Spare me that crap. People don’t want to go to Blue Bomber games because (a) the parking is lousy, (b) the stadium is a broken-down dump, (c) the post-game traffic is a mess (d) the tickets are a tad expensive and (e) the game is on TSN HD. A growing number of real sports fans in Winnipeg get TSN HD and that means they get every Bomber home game in their living rooms with a great picture and replays and they don’t have to worry about bad parking, warm beer and a rotting stadium.

Get a grip boys. If owners actually believed that people suddenly started buying football tickets to watch coaches, those owners would immediately hire Jessica Biel, Kaley Cuoco, Jennifer Garner and Kate Beckinsale… as coaches.

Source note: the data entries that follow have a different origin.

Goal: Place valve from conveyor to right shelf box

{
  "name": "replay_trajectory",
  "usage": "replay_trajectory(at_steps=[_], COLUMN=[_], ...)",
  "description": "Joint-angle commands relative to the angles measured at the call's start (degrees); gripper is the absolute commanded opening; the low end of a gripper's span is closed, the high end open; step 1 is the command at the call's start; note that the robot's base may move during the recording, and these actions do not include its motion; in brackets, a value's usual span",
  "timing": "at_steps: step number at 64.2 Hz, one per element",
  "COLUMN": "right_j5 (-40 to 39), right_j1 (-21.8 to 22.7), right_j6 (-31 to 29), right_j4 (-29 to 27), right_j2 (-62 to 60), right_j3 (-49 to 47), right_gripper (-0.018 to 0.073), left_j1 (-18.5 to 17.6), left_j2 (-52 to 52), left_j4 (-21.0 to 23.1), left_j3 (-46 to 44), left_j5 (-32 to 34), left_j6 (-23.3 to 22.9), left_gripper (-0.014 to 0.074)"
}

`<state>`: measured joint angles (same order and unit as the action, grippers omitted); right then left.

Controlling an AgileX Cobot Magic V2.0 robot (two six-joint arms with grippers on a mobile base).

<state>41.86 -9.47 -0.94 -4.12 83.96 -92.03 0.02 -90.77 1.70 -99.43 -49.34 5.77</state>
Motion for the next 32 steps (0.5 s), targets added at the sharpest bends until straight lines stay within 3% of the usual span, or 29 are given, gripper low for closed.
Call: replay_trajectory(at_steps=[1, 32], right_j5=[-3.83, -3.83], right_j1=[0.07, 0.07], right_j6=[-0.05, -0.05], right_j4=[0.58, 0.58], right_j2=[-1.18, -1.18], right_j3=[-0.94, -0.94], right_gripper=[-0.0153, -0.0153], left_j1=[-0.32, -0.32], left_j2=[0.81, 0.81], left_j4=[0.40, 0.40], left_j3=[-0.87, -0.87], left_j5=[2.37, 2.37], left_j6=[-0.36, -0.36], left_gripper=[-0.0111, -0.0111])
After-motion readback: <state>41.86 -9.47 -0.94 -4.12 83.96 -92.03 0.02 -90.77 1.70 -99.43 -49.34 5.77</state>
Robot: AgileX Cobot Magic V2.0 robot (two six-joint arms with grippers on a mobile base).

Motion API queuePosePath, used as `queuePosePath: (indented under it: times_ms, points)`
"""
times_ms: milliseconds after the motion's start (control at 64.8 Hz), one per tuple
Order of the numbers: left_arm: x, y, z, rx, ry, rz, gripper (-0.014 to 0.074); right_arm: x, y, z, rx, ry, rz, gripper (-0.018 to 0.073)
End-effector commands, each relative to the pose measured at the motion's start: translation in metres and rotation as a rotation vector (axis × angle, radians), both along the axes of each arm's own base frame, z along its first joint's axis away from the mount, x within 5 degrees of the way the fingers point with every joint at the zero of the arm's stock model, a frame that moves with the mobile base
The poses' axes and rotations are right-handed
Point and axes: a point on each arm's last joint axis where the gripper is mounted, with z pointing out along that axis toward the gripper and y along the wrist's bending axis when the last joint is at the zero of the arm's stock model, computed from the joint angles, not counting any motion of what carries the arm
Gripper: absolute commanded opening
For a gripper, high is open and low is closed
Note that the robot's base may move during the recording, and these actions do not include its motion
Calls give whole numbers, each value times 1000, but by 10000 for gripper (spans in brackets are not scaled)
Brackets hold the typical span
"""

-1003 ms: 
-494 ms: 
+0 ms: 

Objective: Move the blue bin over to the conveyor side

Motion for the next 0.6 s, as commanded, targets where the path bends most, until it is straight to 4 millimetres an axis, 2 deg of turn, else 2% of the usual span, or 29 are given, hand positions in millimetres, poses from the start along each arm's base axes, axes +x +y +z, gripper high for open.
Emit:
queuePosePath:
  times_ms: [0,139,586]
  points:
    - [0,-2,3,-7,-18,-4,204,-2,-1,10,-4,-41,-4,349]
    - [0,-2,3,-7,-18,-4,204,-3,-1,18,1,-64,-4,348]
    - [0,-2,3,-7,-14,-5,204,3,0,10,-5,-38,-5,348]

4) Thanks to cable TV and talk radio, the poor old United States media is slowly but surely becoming a dumping ground for the lunatic fringe. The far-right religious nutters who scream at the tea parties, don’t know where their Medicare comes from, support the Constitution- and Bill of Rights-destroying Patriot Act, think all Latino-Americans are illegals and truly believe their African-American president was, somehow, born in Africa, now have a new hero to go with Glenn Beck and Lou Dobbs.

His name is Darren Rovell, another mainstream media hack who wrote that Meb Keflezighi, the American-citizen who won the New York City Marathon wasn’t really an American.

This mainstream media knucklehead wrote: “Meb Keflezighi is technically American by virtue of him becoming a citizen in 1998, but the fact that he’s not American-born takes away from the magnitude of the achievement.” Huh?

“Nothing against Keflezighi,” Rovell blurted, “but he’s like a ringer you hire to work a couple of hours at your office so that you can win the executive softball league.”

How do people like Rovell get work? And where did the mainstream media’s editors go? Technically American? Keflezighi chose to be an American. Guess he didn’t realize that 11 years after he became a citizen the “birthers” would come along and anyone in America who didn’t have a WASPy name and wasn’t born in Kansas or Indiana was to be considered as foreign as that Barack Hussein Obama guy.

As the Huffington Post’s Henry Blodgett wrote: “…this is seriously disturbing. It’s also probably racist. Would Rovell be saying the same thing if Arnold Schwarzenegger had won the marathon?”

If Rovell had been another far-to-the-right-of-Genghis-Khan nutbag blogger, you’d just laugh, but this was CNBC. Allegedly the big time, with the big money, and the big credibility.

Sad, but like a growing sea of insanity, the mainstream media, on both sides of the border, is becoming as nutty as a fruitcake.